Smith v. Srinivasa, S98A1007.

Decision Date14 September 1998
Docket NumberNo. S98A1007.,S98A1007.
Citation506 S.E.2d 111,269 Ga. 736
PartiesSMITH v. SRINIVASA.
CourtGeorgia Supreme Court

OPINION TEXT STARTS HERE

Donald R. Donovan, Hiram, for Johnny Dale Smith.

William Thomas Cable Jr., Vinson, Talley, Richardson & Cable, P.C., Dallas, for Krishna Srinivasa.

HINES, Justice.

This is an appeal from the judgment entered on a jury verdict in a will contest involving the application of former OCGA § 53-3-6. The statute provides that if a will is lost during the testator's lifetime, destroyed without the consent of the testator during the testator's lifetime, or lost or destroyed subsequent to the death of the testator, a copy of the will, clearly proved to be such by the subscribing witnesses and other evidence, may be admitted to probate in lieu of the original. In such cases, the presumption is that the will was revoked by the testator, but the presumption may be rebutted by clear and convincing proof.1 For the reasons which follow, we affirm. Evelyn Smith and her husband executed a joint will in 1979. After Mr. Smith's death, the 1979 will was admitted to probate to settle his estate. Ms. Smith executed another will in 1989. She died in 1995, and the original of the 1989 will was not found. Ms. Smith's brother and sons petitioned the probate court for letters of administration. Thereafter, Ms. Smith's former son-in-law, Srinivasa, petitioned to probate the 1989 will, offering a conformed copy.2 Ms. Smith's brother and sons (Smith) then offered the 1979 will for probate, and Srinivasa filed a caveat. A major distinction between the 1989 will and the 1979 will concerns the disposition of three rental properties acquired by Srinivasa and his former wife, Ms. Smith's daughter Teresa, in 1987, 1988, and 1989, but titled in Ms. Smith's name. The 1989 will devises the three rental properties to Ms. Smith's daughter and to Srinivasa.3

The case went to superior court for a de novo trial. During the two-day trial, the conformed copy of the 1989 will was admitted into evidence. The jury returned a verdict for Srinivasa, finding that the 1989 will was the last will and testament of Ms. Smith.

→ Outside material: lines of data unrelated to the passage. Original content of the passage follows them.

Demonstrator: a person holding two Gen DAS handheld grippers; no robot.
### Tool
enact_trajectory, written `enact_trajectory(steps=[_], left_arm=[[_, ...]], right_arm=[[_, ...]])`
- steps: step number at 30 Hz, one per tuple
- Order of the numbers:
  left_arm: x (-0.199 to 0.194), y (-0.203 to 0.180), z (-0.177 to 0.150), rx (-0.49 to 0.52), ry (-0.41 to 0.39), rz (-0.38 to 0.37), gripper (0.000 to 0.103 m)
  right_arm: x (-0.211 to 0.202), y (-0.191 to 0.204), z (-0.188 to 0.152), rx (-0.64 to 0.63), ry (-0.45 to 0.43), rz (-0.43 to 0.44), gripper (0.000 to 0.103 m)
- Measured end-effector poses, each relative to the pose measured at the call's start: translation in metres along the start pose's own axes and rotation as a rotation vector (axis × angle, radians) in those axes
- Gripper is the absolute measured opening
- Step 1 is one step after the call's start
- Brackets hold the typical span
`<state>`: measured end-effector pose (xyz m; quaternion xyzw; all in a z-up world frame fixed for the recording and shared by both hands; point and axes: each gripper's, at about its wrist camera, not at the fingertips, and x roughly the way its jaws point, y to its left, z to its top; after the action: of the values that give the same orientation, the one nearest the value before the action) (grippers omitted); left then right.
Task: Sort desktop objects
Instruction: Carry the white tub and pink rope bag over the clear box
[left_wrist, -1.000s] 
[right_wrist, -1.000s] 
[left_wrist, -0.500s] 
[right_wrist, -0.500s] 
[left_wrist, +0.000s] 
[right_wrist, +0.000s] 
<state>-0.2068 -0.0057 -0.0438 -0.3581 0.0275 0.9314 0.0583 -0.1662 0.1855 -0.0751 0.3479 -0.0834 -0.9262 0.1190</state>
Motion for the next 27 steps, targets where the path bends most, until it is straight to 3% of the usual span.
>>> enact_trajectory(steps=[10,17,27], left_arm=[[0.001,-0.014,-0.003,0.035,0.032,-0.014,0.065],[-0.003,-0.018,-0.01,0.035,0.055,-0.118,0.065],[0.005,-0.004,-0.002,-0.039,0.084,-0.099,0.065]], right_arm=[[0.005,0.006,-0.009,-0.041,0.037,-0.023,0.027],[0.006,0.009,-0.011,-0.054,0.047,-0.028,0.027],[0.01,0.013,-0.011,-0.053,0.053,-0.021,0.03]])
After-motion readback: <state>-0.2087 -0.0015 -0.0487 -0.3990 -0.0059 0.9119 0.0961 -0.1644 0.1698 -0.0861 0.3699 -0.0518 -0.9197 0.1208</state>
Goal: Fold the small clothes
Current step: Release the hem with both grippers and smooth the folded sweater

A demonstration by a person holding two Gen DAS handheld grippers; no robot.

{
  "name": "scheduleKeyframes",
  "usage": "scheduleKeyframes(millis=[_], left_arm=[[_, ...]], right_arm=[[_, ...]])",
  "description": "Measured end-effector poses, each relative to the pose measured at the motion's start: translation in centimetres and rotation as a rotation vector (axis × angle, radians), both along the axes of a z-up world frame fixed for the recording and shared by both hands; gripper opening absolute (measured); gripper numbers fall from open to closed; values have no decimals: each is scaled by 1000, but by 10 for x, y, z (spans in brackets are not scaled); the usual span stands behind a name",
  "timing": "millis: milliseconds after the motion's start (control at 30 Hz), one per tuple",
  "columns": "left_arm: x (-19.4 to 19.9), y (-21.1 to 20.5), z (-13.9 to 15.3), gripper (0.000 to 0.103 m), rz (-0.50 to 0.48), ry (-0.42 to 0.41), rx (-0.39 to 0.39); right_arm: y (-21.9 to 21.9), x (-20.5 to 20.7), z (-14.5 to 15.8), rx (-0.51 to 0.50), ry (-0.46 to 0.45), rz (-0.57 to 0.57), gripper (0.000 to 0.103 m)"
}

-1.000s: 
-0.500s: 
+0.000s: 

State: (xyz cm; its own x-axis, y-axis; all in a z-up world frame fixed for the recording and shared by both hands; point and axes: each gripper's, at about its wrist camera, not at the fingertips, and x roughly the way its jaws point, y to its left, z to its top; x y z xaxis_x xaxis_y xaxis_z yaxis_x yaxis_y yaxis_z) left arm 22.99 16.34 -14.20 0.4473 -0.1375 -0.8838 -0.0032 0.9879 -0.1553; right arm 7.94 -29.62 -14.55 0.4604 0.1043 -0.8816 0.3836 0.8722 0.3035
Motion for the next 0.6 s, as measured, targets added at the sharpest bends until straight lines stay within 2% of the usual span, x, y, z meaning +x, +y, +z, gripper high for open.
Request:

1. Smith fails in the contention that because the copy of the 1989 will does not bear signatures of either the testatrix or the witnesses it is not the sort contemplated by OCGA § 53-3-6. The statute does not discriminate about the types of copies that may be made. "Nor is any distinction drawn among copies that are unsigned, signed only by the testator, or fully executed with the same formality as an original will .... all copies of an `original' will occupy the same legal status notwithstanding the manner in which the copy was executed or reproduced." Horton v. Burch, 267 Ga. 1, 2, 471 S.E.2d 879 (1996).

Moreover, the attorney who prepared and witnessed the will testified that the copy introduced into evidence was the same as the executed original. He explained that in 1989 it was his standard office procedure to have the testator sign the original will and then to conform copies. The other subscribing witness to the 1989 will, the attorney's secretary, testified that the copy was consistent with office procedure. Another secretary in the office who was the notary public on the will testified that she conformed the copies, and that she would not have done so unless the testatrix and the subscribing witnesses had signed the will.

Consequently, the trial court did not err in admitting the conformed copy into evidence and in overruling Smith's motion for a directed verdict on the ground that Srinivasa did not produce the original or a valid copy of the 1989 will.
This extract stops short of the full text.